POTENTIAL CAUSES OF INACCURATE READINGS
“Machines in gyms aren’t very accurate when it comes to calories burned, distance and other such metrics — they’re rough estimates at best,” says Brandon Mentore, a strength and conditioning coach from Philadelphia. “If two people weigh 200 pounds, but one is 5’3” and the other 6’1”, the amount of calories burned and the demand is vastly different.” This holds true even if the cardio equipment accounts for age and body weight.
Everyone has different metabolic rates as well. Mentore explains that athletes, for example, generally have a more efficient metabolisms that will actually burn fewer calories for the same effort and duration as someone with an average level of fitness.
The amount of calories you burn also depends on your lean tissue versus fat mass. “The leaner you are, the higher your metabolic rate and burn will be for the same effort and duration relative to someone who is less lean,” says Mentore.
In addition, the inaccuracy of caloric count could be related to the machine itself.
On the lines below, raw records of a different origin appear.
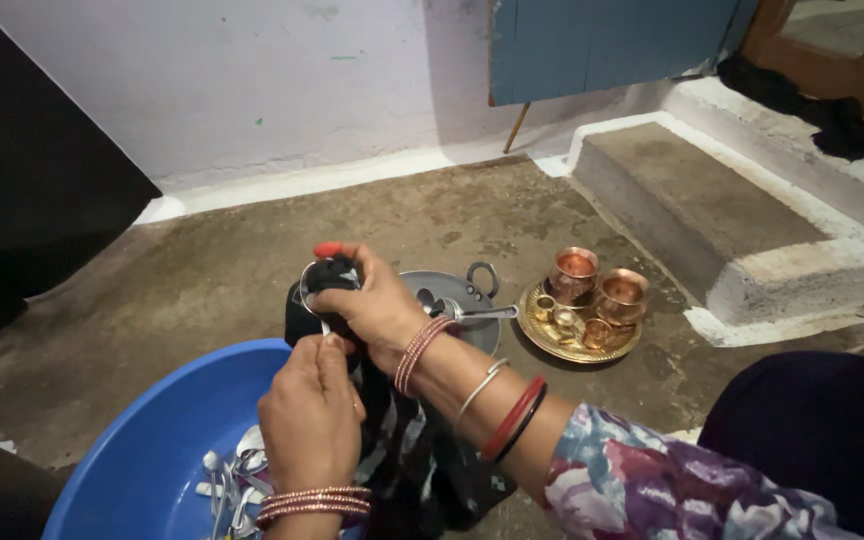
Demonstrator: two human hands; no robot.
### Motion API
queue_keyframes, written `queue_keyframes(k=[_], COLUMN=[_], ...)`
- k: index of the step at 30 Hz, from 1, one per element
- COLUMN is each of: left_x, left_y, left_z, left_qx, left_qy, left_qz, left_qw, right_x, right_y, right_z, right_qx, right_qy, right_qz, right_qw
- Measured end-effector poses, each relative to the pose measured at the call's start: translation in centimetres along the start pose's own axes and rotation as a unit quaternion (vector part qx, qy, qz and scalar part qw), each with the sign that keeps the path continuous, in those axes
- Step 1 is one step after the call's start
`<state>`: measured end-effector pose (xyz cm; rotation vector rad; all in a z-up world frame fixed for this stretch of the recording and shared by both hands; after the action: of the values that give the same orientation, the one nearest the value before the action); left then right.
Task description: The person wipes various spoons and forks with a black cloth, picking them up from a blue plastic basin and then placing them into a metal pan.
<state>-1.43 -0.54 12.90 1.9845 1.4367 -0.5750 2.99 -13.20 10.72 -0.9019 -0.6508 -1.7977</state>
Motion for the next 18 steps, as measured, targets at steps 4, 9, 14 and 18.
queue_keyframes(k=[4,9,14,18], left_x=[0.0,0.3,1.0,1.6], left_y=[-0.3,-0.1,0.2,0.6], left_z=[0.3,1.2,1.3,1.2], left_qx=[-0.014,-0.109,-0.060,-0.004], left_qy=[-0.014,-0.001,0.013,0.001], left_qz=[0.009,0.098,0.034,-0.026], left_qw=[1.000,0.989,0.998,1.000], right_x=[-0.7,-2.7,-3.1,-2.9], right_y=[0.7,1.6,-0.3,-1.6], right_z=[-0.2,-0.3,0.0,-0.7], right_qx=[-0.001,-0.029,-0.042,0.020], right_qy=[-0.002,0.008,0.110,0.185], right_qz=[-0.097,-0.120,0.030,0.106], right_qw=[0.995,0.992,0.993,0.977])
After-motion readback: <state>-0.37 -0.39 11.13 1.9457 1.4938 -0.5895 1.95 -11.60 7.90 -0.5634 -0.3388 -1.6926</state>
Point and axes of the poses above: each hand's wrist, its own y-axis towards the middle knuckle, its own z-axis out of the palm, x = y × z, the point moved 1 cm from there along y, towards the middle knuckle, and after that the axes turned 12 degrees about y, right-handed, at the moved point
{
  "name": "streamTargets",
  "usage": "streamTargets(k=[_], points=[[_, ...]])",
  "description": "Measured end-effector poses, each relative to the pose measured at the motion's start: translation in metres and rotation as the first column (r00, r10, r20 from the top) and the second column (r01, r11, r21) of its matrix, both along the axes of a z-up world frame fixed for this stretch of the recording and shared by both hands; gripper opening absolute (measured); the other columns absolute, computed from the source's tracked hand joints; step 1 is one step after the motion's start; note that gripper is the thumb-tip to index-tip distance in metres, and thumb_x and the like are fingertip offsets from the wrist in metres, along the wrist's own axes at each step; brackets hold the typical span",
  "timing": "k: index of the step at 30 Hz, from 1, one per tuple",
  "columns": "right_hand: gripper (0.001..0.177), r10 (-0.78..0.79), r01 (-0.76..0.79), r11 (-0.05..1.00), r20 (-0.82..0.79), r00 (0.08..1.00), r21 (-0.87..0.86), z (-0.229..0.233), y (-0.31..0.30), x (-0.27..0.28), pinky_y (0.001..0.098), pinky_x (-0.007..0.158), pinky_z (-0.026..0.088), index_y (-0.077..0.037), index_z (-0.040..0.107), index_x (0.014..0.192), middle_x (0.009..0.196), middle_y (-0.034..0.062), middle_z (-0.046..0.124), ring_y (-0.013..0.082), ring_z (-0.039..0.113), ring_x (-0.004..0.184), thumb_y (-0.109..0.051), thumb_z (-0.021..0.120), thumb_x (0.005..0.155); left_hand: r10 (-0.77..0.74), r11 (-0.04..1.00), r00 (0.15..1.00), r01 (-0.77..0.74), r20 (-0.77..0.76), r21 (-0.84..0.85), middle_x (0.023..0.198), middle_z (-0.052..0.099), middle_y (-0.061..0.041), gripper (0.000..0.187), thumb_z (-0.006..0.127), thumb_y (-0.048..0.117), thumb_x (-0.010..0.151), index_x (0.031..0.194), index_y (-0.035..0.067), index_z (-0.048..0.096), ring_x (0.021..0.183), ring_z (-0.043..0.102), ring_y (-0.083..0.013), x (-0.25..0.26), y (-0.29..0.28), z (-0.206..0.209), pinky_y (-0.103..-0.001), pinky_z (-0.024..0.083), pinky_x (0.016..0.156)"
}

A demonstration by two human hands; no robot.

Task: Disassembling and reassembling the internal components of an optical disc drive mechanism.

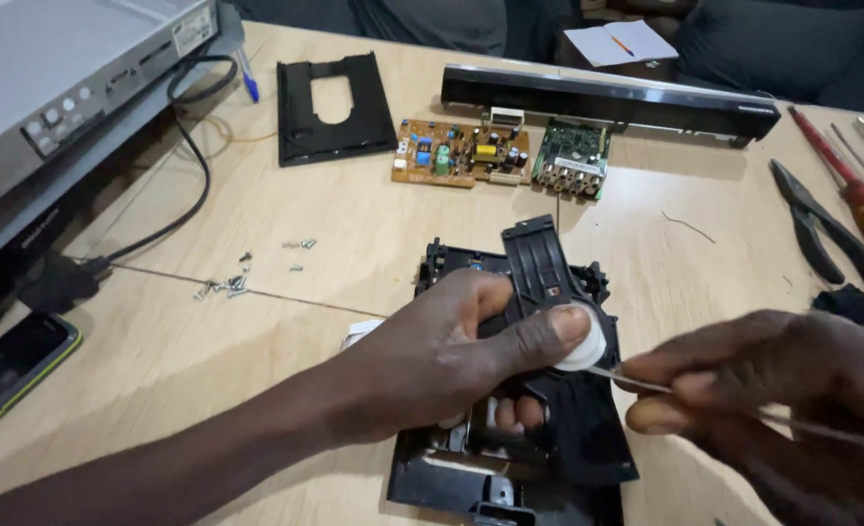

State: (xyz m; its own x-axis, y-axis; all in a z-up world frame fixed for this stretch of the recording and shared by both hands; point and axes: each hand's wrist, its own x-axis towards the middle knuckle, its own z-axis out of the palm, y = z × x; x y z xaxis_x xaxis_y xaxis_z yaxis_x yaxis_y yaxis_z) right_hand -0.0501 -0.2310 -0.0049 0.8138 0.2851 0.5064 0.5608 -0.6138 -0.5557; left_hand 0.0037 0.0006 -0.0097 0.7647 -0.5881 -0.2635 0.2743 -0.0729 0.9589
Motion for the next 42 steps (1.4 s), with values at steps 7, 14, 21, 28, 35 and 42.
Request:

Its age, calibration, elevation (for example, certain treadmill brands on a 0% grade are still not totally flat) and general maintenance upkeep all can keep it from displaying a more proper reading.
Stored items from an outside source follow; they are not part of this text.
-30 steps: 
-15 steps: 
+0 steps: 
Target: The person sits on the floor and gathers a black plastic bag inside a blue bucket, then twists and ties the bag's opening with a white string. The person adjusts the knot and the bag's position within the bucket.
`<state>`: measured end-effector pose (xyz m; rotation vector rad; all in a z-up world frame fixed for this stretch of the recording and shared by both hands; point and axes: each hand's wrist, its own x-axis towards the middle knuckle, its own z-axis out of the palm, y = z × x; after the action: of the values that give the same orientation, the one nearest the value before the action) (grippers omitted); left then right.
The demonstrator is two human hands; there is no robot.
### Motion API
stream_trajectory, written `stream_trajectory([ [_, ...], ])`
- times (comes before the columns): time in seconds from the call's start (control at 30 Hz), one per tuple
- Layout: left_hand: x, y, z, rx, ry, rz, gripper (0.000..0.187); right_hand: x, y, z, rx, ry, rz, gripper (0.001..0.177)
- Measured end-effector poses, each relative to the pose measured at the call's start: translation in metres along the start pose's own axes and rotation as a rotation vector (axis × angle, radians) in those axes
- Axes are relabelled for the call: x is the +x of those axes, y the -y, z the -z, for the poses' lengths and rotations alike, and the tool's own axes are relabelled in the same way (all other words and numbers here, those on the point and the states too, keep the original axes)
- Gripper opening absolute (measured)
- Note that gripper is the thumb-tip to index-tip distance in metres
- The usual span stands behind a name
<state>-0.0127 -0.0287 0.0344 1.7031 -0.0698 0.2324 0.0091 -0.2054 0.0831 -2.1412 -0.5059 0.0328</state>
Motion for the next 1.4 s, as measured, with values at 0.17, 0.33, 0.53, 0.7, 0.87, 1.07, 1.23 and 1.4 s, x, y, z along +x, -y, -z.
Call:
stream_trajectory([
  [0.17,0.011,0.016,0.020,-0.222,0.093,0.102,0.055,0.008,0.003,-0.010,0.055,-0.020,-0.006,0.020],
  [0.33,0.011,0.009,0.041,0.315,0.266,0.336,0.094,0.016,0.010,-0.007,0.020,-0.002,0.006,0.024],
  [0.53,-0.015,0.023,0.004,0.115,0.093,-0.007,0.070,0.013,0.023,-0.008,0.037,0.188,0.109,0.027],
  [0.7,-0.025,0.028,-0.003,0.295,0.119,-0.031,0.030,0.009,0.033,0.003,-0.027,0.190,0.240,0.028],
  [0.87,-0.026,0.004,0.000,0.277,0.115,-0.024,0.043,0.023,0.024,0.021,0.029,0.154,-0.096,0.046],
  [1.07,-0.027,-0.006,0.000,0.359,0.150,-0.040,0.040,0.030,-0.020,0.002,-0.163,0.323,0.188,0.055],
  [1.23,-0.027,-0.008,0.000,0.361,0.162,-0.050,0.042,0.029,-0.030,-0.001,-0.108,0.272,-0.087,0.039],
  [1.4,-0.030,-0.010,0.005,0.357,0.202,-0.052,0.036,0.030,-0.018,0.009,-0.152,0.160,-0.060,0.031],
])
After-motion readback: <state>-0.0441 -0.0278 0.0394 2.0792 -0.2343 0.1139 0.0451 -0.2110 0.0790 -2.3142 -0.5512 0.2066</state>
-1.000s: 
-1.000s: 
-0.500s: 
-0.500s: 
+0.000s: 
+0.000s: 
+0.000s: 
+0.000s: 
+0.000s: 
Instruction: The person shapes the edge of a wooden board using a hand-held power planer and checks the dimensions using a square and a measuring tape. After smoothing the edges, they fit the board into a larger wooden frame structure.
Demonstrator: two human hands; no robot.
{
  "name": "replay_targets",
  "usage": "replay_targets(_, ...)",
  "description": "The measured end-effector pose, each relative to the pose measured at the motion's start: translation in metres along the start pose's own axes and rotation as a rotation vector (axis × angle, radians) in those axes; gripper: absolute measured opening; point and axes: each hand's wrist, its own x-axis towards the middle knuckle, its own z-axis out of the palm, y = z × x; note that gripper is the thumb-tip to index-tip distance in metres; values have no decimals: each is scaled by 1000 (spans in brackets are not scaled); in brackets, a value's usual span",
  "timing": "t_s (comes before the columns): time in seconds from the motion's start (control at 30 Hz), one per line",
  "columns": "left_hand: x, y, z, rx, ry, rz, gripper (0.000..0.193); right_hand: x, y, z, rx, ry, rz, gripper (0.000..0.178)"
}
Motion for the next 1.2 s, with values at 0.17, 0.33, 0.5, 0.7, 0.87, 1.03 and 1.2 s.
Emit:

For those looking to lose or gain weight, these incorrect counts make it more challenging to try to gauge your daily caloric output. Most of us guess, but the odds of guessing correctly are slim to none.
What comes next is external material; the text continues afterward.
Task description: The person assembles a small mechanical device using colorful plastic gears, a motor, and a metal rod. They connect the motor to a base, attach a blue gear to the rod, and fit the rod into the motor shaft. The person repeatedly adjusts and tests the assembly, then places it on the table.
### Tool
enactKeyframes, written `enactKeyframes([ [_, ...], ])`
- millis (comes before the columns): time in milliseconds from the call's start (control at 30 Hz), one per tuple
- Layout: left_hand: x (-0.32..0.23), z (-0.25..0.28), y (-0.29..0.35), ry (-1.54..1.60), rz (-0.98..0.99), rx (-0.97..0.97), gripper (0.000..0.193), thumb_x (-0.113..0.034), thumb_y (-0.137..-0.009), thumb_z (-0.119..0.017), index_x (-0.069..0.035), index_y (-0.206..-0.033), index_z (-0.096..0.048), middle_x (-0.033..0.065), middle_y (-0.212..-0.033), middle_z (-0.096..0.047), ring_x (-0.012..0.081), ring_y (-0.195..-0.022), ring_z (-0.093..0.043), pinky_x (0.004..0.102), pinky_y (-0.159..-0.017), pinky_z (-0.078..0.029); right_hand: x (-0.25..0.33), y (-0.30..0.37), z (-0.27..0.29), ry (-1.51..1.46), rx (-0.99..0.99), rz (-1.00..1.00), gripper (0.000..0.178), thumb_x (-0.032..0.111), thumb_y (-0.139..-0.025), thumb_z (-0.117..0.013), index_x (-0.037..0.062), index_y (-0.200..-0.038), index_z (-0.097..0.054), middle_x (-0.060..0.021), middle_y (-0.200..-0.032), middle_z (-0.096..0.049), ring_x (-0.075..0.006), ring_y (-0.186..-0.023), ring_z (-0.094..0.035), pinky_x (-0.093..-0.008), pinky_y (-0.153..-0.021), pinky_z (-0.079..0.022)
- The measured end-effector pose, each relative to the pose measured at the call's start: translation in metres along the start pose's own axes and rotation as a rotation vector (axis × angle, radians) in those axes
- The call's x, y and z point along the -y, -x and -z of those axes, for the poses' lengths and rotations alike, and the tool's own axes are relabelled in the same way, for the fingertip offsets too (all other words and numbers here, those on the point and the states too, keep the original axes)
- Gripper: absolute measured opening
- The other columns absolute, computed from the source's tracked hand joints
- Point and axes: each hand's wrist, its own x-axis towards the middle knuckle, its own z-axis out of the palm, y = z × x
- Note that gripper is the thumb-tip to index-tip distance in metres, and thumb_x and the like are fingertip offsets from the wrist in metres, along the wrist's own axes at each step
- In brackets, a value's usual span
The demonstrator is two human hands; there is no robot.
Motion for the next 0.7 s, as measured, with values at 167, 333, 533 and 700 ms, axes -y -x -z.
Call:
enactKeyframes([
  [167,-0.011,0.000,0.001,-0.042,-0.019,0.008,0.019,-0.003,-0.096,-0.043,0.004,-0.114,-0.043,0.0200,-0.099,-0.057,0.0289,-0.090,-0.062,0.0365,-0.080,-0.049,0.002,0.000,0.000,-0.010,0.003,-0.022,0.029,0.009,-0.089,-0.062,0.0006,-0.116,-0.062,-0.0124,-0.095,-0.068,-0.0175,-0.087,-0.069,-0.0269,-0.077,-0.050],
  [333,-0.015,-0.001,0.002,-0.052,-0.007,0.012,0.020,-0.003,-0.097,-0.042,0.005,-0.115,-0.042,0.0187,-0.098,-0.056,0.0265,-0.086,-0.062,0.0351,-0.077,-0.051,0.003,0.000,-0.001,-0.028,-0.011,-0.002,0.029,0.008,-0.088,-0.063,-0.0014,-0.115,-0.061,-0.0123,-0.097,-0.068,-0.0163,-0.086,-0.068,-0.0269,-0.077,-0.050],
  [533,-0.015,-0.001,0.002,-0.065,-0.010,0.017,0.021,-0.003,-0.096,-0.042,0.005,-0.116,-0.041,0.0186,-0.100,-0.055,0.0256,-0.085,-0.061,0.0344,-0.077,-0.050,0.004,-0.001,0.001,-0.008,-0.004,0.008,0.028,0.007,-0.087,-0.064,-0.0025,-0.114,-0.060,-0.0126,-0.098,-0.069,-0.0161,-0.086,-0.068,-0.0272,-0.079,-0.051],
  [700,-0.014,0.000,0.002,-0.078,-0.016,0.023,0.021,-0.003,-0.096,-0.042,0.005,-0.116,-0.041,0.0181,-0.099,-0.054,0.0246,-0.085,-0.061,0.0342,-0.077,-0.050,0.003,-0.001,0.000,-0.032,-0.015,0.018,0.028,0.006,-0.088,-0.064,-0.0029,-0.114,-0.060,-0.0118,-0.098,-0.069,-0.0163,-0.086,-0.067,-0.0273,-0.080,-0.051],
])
THE SOLUTION? FITNESS WEARABLES
Wearables employ accelerometer and altimeter technology to detect your steps throughout a day — whether you are working out, or you’re simply walking from your car to work. Some trackers can even detect power output, making for super accurate results of your activity level.
“When it comes to calorie counting, wearable fitness gear has given the user the ability to track calories instantly, rather than rely on memory, providing better results and more reliable data,” says Junior Leoso, a personal trainer from San Diego. “It’s provided an entirely different aspect to training, as it’s given data to a world of people who typically only care about the end result.”
Wearables also come with other benefits to entice you to spike your movement levels. “[They] can give you reminders when you haven’t been active in a while, as well as keep track of your data, enabling you to do weekly and monthly outlooks on calories burned and overall activity level,” says Mentore.
These devices aren’t limited to a younger, more technologically-savvy generation either. According to Rock Health, the first venture fund dedicated to digital health, no demographic variables had any significant effect on digital health. Seniors and millennials are equally as likely to use wearables.
The market for this technology is astoundingly healthy. Statistica, a statistics portal for market data, says wearables are expected to reach a value of $19 billion in 2018, more than 10 times its value in 2013. In addition, 27% of consumers expect to purchase a wearable fitness device within the next 12 months (2016 data).
The behavior toward fitness technology has shifted. It’s no longer viewed as a passing trend, but something that’s here to stay. It’s empowered people to improve their lifestyle behaviors in unparalleled fashion — from walking more to monitoring sleep to lowering heart rates. The impactful data created by wearables appears to motivate people to take charge and produce positive changes, making them worth their cost.
We are lucky to live in an age when technology can help solve challenges. Expect wearable fitness to continue to make individuals healthier for decades to come.